In how many lines of the entries below does "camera" appear? Give only the number.
+++ Data for processing
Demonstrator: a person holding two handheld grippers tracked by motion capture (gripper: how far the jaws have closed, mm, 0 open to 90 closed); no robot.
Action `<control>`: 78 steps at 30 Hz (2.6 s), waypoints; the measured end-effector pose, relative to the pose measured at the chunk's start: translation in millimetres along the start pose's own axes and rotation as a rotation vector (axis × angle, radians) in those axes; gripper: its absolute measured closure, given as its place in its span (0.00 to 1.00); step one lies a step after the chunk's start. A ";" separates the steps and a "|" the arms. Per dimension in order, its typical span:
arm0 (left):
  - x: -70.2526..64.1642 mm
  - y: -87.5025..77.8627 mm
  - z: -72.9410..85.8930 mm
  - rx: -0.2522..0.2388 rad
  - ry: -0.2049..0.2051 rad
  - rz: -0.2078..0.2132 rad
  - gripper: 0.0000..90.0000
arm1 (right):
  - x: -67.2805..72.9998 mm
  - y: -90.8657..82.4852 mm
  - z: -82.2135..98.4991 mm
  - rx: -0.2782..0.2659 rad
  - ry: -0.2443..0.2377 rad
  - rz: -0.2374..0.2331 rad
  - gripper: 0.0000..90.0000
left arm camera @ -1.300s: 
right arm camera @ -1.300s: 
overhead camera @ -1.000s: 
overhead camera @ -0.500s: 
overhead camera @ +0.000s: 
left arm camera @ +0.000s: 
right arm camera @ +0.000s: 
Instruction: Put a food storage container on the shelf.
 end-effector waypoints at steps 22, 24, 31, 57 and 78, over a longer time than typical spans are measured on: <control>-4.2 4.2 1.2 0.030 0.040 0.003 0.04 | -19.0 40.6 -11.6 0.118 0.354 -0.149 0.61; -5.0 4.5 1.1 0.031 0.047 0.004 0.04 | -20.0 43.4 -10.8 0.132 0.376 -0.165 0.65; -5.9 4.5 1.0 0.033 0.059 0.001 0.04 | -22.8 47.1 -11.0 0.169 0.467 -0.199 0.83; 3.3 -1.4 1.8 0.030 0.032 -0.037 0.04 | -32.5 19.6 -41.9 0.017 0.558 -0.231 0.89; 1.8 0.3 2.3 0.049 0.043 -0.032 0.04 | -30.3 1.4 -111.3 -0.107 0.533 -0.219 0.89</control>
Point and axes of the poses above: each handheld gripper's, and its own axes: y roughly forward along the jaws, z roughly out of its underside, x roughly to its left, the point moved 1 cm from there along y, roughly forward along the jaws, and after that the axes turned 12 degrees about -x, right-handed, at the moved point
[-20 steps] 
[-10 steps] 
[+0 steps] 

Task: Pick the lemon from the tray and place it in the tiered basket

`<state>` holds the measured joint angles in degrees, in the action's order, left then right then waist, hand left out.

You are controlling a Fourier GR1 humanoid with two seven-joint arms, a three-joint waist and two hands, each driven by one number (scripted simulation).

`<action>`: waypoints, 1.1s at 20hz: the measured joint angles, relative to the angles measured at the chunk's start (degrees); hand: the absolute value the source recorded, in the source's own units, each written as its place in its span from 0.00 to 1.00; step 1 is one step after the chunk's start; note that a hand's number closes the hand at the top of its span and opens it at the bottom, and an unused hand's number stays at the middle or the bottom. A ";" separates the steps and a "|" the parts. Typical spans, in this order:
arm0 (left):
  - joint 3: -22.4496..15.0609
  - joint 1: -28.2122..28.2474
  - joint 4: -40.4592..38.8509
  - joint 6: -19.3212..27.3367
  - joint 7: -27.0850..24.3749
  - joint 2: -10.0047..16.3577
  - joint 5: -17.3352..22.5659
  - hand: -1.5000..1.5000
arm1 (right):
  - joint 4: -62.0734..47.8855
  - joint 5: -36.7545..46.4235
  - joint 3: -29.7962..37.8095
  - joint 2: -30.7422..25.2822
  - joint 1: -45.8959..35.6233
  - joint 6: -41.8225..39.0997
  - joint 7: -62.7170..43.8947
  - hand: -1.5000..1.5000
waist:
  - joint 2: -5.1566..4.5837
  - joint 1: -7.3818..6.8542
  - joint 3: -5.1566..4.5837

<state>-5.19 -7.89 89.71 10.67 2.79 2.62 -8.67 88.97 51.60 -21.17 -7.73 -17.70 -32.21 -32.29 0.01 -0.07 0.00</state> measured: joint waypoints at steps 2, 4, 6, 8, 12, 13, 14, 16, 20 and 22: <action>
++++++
- [Answer to this exercise]:
7